Parlor style steel string
(used in Wild In The Country)


Movie poster for Wild in The Country - 1961
Photo courtesy Lucywho.com

The 1961 release of Wild in the Country was Elvis' seventh film and his third and last for 20th Century Fox.  Set in the Shenandoah Valley, filming began in late 1960 with location shooting in Napa Valley.* Elvis was cast as a troubled youth with a flair for writing released in the care of his distant uncle and encouraged by his court assigned social worker/pscychologist played by Hope Lange, one of his three love interests in the film.


Tuesday Weld and Classical style steel string acoustic in a scene from Wild In The Country - 1961
SCreen capture © 20th Century Fox

The other two love interests in the film were played by Tuesday Weld and Millie Perkins fresh from her starring role in The Diary of Anne Frank.  Though intended mainly to be a dramatic role, Elvis sings several songs, naturally, one with a guitar. There's nothing extraordinary or unique about the guitars in the film but interestingly enough, Wild In The Country is one of the few movies where Elvis doesn't moonlight or portray an entertainer and the guitar, instead of his singing, is used as part of the plot, albeit minor.


Elvis, Tuesday Weld and Classical style steel string acoustic in a scene from Wild In The Country - 1961
Screen capture © 20th Century Fox

The guitar, is a Parlor style steel string acoustic of uncertain manufacture though several features of the guitar, including the headstock shape, are highly reminiscent of the Yamaha "Dynamic" series guitars of the 1950's and early 1960's. A parlor steel string is a small bodied guitar, many like a nylon or gut string classical guitar in size and shape that also features a slotted headstock, wide fretboard on a neck joined at the body at the 12th fret. Unlike a traditional classical though this has fret markers and steel strings.  This also has a pinless bridge that looks to be bolted to the top.

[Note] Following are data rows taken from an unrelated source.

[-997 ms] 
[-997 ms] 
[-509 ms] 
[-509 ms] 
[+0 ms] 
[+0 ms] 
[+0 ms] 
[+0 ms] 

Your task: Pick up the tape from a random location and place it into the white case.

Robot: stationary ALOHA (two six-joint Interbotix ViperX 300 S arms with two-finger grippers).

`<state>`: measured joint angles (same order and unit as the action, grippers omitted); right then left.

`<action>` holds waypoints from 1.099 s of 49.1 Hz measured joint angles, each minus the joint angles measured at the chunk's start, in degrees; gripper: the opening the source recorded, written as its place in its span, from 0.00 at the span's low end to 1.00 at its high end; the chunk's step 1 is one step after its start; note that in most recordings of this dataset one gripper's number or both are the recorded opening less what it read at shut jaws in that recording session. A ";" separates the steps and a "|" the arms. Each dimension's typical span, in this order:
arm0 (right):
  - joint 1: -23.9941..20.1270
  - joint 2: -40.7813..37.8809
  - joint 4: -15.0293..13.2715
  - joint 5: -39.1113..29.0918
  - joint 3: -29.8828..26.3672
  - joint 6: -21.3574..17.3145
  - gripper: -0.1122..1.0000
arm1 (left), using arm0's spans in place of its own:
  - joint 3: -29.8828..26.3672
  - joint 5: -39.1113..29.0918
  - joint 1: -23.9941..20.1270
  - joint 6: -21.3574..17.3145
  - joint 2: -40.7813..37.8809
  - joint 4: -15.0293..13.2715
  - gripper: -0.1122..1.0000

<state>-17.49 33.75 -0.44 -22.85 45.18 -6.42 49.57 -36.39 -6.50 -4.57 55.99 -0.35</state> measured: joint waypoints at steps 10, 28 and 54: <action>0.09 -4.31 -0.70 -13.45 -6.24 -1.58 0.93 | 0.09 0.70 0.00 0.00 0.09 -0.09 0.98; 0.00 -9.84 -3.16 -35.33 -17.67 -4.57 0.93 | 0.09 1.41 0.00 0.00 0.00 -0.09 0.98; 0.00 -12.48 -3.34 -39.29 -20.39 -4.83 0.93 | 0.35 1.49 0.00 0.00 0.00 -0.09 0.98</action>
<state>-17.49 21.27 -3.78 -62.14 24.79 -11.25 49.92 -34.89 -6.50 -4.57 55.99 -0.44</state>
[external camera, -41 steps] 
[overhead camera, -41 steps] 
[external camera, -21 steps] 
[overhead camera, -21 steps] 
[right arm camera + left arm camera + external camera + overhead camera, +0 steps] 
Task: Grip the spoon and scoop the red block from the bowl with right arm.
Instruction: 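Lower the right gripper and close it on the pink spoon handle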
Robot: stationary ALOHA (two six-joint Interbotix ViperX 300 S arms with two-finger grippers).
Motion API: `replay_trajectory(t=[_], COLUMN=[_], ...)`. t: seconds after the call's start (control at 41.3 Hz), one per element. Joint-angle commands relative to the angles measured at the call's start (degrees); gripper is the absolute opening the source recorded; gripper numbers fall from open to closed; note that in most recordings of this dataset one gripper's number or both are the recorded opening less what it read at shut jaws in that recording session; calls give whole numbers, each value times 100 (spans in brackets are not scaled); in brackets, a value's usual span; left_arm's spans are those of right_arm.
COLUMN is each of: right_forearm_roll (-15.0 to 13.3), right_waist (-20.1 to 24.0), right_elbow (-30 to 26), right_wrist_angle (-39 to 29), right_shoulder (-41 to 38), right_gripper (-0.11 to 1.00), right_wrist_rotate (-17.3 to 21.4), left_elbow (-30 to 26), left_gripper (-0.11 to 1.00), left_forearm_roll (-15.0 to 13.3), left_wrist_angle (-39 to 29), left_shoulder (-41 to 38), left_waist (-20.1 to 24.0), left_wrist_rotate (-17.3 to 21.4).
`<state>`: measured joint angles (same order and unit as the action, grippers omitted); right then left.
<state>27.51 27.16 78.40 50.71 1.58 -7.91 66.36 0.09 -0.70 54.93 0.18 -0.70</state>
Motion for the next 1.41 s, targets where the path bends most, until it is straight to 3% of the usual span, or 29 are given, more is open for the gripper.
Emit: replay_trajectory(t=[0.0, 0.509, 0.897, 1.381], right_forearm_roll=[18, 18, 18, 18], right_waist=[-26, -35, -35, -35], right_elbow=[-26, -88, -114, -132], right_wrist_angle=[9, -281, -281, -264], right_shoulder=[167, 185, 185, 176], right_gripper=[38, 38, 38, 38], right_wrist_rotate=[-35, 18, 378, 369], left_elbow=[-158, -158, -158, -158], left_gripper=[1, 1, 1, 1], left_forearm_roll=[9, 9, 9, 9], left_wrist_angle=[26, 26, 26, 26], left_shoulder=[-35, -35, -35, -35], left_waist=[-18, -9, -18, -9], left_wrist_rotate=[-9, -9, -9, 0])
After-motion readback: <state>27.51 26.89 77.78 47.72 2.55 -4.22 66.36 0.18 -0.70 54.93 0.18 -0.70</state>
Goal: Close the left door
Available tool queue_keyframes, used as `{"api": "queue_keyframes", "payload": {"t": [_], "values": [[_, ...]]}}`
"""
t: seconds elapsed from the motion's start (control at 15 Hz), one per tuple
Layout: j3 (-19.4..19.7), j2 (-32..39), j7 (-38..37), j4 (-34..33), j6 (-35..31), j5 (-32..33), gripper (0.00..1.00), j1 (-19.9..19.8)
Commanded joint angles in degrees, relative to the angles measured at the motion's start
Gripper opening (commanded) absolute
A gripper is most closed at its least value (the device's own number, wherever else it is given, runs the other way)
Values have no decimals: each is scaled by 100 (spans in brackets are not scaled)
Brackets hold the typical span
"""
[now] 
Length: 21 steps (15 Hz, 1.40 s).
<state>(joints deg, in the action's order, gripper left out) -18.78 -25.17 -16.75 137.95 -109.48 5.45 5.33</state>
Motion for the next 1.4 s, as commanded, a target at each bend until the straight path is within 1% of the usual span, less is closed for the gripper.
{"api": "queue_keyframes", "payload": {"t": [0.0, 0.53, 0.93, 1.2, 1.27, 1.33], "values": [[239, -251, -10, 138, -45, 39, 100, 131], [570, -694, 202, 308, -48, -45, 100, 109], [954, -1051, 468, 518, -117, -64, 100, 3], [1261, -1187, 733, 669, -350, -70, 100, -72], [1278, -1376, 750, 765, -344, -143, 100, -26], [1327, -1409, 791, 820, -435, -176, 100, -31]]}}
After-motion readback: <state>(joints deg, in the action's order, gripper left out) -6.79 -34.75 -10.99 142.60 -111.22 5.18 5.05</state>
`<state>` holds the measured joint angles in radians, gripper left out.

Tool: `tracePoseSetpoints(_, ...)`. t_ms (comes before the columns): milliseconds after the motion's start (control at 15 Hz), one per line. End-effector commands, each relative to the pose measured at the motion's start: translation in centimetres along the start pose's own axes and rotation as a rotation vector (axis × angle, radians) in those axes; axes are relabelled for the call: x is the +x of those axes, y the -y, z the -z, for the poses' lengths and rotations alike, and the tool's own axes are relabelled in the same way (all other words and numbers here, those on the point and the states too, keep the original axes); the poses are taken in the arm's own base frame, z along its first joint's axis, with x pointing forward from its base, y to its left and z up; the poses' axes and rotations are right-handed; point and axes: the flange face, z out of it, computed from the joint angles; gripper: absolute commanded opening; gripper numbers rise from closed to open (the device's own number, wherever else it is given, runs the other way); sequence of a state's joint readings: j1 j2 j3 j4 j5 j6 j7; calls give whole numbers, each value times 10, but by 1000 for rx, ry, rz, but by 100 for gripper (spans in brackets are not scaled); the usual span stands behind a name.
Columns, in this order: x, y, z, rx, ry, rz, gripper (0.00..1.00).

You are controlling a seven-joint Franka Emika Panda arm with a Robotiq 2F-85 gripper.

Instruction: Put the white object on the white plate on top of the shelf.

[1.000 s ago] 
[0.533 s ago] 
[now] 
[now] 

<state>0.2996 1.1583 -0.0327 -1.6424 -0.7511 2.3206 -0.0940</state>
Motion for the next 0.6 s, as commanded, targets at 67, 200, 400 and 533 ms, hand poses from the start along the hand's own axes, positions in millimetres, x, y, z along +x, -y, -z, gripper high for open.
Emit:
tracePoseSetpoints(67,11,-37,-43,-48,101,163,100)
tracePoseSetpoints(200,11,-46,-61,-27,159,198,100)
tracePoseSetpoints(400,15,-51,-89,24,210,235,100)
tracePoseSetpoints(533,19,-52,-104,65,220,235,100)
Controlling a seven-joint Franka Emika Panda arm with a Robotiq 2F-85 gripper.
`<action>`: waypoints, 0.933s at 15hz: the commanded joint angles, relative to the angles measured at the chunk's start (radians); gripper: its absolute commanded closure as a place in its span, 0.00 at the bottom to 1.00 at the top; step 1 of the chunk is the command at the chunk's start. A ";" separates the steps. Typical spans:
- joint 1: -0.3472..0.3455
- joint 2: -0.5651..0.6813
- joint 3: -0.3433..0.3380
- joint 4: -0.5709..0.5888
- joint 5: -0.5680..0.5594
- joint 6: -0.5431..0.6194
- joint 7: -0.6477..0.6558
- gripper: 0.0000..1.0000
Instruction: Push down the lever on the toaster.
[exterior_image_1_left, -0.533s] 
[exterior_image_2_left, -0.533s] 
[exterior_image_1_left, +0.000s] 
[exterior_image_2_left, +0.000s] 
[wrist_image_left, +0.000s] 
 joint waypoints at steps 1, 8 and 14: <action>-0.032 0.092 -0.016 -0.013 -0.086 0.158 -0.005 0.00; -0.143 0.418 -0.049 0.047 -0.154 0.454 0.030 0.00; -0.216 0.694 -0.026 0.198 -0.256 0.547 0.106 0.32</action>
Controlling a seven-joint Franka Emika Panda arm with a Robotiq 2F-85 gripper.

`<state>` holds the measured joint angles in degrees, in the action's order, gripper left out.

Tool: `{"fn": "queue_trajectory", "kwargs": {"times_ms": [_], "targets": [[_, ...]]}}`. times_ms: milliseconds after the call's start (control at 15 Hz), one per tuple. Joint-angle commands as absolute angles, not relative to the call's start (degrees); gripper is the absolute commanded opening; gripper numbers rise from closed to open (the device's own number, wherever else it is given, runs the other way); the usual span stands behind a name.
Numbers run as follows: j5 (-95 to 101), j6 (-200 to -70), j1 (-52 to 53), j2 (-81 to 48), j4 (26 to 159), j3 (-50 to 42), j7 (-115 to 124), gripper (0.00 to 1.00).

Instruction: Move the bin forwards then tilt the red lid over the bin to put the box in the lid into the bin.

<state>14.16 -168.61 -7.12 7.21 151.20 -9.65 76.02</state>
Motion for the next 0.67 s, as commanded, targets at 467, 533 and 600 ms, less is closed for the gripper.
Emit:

Tuesday Weld and Elvis with Classical style steel string acoustic in a scene from Wild In The Country - 1961
Screen capture © 20th Century Fox

In the film it belongs to Tuesday Weld's character, a single mother who in several scenes is pictured on the steps drinking and strumming on the guitar.  She asks about the guitar Elvis' character's mother taught them to play.  Promotional materials for the film listed songs that were to be featured in the film and who Elvis was to sing them to. Elvis is first seen using the guitar to sing In My Way to Tuesday Weld on the porch, and not Millie Perkins as the poster described.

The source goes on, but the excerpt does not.